Title: “Ars
video: The Short Music Video in Early and Classical Music”.
Authors:
Rubén López-Cano. Escola Superior
de Música de Catalunya.
Abstract:
On
rare occasions do we ponder on the ways in which visual and digital culture and
the media have impacted the diffusion of the so-called “Classical Music” although
this influence is beginning to bear its fruits. The fact is that in the latest
decades the production of promotional videos, documentaries and artistic videos
has increased, especially in the domain of Early Music.
In
their quest to create images for music, these audiovisual artifacts sometimes
look like pop music video clips or pieces of Auteur Cinema even if the
results prove to be unequal. Despite some very relevant findings, Classical
Music has yet to be endowed with its own means of expression and its own visual
aesthetic.
In
this paper we aim to analyze four audiovisual productions:
-
Luca
Marconato (director), Riccardo Minasi (violin, conductor), Musica Antica Roma, Dreaming
a King, 2010
-
Olivier
Simmonet (director), Cecilia Bartoli (sopran), Giovanni Antonini (conductor),
Il Giardino Armonico, Sacrificium: The art of castrati, 2010.
-
Magdalena
Kozena (sopran), Freue dich, erlöste Schar, BWV 30, 1999.
-
Matthew
Brown (director), Greg Anderson, Elizabeth Joy Roe (piano), Der Erlkönig,
2011.
After
briefly characterizing some film styles and reviewing the adequacy of the current methodology in audiovisual analysis
when applied to this particular domain (Nicholas Cook, Carol Vernalis, Paolo Peverini),
we will highlight how these proposals have challenged the leery glance that classical
music has traditionally cast upon mass media.

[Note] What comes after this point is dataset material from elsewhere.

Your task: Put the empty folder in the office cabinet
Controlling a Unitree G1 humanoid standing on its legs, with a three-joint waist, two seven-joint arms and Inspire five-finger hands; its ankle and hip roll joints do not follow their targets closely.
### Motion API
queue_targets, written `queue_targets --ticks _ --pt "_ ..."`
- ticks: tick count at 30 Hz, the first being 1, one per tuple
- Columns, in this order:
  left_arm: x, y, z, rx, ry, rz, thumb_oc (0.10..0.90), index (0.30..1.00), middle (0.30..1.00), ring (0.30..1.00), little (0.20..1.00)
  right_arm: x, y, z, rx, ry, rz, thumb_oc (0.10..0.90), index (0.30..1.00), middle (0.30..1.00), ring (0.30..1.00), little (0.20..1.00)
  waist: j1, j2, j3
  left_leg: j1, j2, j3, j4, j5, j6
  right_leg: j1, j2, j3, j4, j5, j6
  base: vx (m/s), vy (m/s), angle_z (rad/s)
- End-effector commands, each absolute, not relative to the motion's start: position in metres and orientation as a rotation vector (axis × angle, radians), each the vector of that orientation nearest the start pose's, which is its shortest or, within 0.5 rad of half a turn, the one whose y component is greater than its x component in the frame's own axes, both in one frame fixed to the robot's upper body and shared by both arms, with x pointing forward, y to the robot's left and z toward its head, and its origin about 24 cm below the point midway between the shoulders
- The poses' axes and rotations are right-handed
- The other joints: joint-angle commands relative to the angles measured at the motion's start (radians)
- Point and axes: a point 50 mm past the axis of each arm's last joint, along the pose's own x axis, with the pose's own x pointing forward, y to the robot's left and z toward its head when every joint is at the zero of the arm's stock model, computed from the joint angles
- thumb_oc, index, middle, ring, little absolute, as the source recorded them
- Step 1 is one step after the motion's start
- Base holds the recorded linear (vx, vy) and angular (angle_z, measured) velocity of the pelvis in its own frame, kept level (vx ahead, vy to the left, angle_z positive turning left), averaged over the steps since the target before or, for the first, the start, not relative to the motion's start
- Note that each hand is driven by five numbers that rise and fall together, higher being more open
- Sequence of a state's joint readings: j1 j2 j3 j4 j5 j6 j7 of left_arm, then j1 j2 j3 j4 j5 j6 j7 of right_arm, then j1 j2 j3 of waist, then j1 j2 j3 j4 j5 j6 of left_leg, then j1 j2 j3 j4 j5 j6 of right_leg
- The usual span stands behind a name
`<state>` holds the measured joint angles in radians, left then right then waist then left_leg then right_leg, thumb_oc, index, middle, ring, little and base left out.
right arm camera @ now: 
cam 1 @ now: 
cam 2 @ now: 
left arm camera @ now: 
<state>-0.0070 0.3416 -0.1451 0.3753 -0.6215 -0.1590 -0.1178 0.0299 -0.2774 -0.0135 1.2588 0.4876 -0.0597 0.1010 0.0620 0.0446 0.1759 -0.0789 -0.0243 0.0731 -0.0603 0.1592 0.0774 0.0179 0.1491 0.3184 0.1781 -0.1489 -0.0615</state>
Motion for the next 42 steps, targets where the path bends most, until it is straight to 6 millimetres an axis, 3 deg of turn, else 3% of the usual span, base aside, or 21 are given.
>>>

We will underline some aspects of
the media performance in its staging, dramaturgy and the impact it has on our
traditional notion of concert. This will allow us to highlight some
performative aspects, like the improvement of the audience’s perceptual ability
towards conventional concert, the intensification and orientation of their attention
towards some little known aspects of the dynamics of musical gestures; or the beautification
of the concert into a true artifact in which music is just one element among
others, although it is the one with the highest ranking.